Illinois Tool Works is extremely well-diversified in the industrial equipment field, with new products leading the way.
Illinois Tool Works (ITW) is a strong hold for the total return and dividend growth investor. Illinois Tool Works is one of the largest manufacturers and distributors of industrial products and equipment for commercial customers worldwide.
Illinois Tool Works is being reviewed using the Good Business Portfolio guidelines. The company has steady growth and has plenty of cash it uses to buy bolt-on companies, develop new products and systems, and increase the dividend each year.
I use a set of guidelines that I codified over the last few years to review the companies in The Good Business Portfolio (my portfolio) and other companies that I am reviewing. For a complete set of guidelines, please see my article "The Good Business Portfolio: Update to Guidelines, August 2018". These guidelines provide me with a balanced portfolio of income, defensive, total return, and growing companies that hopefully keeps me ahead of the Dow average.

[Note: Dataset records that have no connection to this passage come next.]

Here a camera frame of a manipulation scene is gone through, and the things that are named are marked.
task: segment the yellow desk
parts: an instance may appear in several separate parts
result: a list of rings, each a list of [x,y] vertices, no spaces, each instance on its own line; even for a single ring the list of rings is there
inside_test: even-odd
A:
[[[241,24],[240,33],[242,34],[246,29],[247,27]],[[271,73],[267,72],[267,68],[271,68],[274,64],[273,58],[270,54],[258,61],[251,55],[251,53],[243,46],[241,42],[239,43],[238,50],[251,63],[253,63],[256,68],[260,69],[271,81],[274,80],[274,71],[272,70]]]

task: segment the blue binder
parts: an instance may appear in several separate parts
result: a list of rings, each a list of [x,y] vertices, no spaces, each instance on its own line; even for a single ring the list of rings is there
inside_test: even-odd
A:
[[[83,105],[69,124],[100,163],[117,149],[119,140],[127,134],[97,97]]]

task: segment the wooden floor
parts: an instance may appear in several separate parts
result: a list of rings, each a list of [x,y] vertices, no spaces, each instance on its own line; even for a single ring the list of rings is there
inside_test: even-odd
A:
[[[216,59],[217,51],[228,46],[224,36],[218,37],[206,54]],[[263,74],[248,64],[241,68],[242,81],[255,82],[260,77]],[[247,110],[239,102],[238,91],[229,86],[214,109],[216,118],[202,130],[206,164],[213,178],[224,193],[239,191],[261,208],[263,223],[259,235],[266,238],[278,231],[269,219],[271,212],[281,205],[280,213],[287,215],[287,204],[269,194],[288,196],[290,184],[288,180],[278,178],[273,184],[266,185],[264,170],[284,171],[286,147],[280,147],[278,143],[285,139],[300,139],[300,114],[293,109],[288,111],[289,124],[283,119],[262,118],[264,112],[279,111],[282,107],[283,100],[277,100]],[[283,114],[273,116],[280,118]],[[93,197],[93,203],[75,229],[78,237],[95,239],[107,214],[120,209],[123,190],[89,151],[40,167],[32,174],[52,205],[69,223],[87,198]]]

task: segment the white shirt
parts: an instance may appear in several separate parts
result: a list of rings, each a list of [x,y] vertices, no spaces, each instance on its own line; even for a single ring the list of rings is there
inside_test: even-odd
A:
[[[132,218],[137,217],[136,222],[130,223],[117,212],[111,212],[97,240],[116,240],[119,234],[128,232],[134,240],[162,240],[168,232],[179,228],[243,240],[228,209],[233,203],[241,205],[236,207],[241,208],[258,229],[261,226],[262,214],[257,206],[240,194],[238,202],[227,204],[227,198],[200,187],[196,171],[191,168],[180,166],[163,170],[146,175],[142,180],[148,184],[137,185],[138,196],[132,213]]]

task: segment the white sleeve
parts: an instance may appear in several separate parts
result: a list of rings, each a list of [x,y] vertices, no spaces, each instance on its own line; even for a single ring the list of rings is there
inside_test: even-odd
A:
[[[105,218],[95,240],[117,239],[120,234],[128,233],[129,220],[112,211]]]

When I scanned the five-year chart, Illinois Tool Works has a great chart going up and to the right for 2016 and 2017 in a strong solid pattern. It is a cyclic company and was down in 2018 and has recovered well in 2019.
Illinois Tool Works is reviewed in the following topics below.
- Investment Fundamentals
- Company Business
- Portfolio Management Highlights
I use total return as my starting point in looking at a company’s business. The total return must be greater than the Dow's total return over my test period. Illinois Tool Works beat against the Dow baseline in my 58-month test compared to the Dow average. I chose the 58 month test period (starting January 1, 2015, and ending to date) because it includes the great year of 2017, and other years that had a fair and bad performance. The great Illinois Tool Works total return of 104.20% compared to the Dow base of 52.38% makes Illinois Tool Works a good investment for the total return investor. Looking back five years, $10,000 invested five years ago would now be worth over $21,300 today. This gain makes Illinois Tool Works a good investment for the total return investor looking back, which has future growth as the United States and foreign economies continue to grow.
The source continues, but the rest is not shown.